Stored data entries:
Segment Open

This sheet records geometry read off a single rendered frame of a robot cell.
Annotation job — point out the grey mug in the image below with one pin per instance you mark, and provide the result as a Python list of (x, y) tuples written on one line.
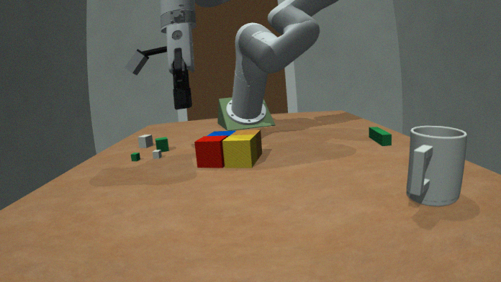
[(444, 166)]

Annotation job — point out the yellow cube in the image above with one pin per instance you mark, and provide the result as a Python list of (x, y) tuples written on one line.
[(240, 151)]

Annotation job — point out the blue cube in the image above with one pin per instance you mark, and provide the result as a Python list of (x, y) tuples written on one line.
[(221, 133)]

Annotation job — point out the red cube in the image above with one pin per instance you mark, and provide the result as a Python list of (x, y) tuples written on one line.
[(209, 152)]

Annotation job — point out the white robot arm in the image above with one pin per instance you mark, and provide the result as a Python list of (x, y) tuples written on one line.
[(266, 52)]

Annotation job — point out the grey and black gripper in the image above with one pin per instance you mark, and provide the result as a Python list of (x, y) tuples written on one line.
[(177, 45)]

Segment Closed

Reproduce exactly the line bearing "Annotation job — point out the yellow" and all the lines that come after it in the records above; add nothing.

### Result
Annotation job — point out the yellow cube in the image above with one pin per instance you mark, and provide the result as a Python list of (x, y) tuples written on one line.
[(240, 151)]

Annotation job — point out the blue cube in the image above with one pin per instance you mark, and provide the result as a Python list of (x, y) tuples written on one line.
[(221, 133)]

Annotation job — point out the red cube in the image above with one pin per instance you mark, and provide the result as a Python list of (x, y) tuples written on one line.
[(209, 152)]

Annotation job — point out the white robot arm in the image above with one pin per instance you mark, and provide the result as a Python list of (x, y) tuples written on one line.
[(266, 52)]

Annotation job — point out the grey and black gripper in the image above with one pin per instance you mark, and provide the result as a Python list of (x, y) tuples written on one line.
[(177, 45)]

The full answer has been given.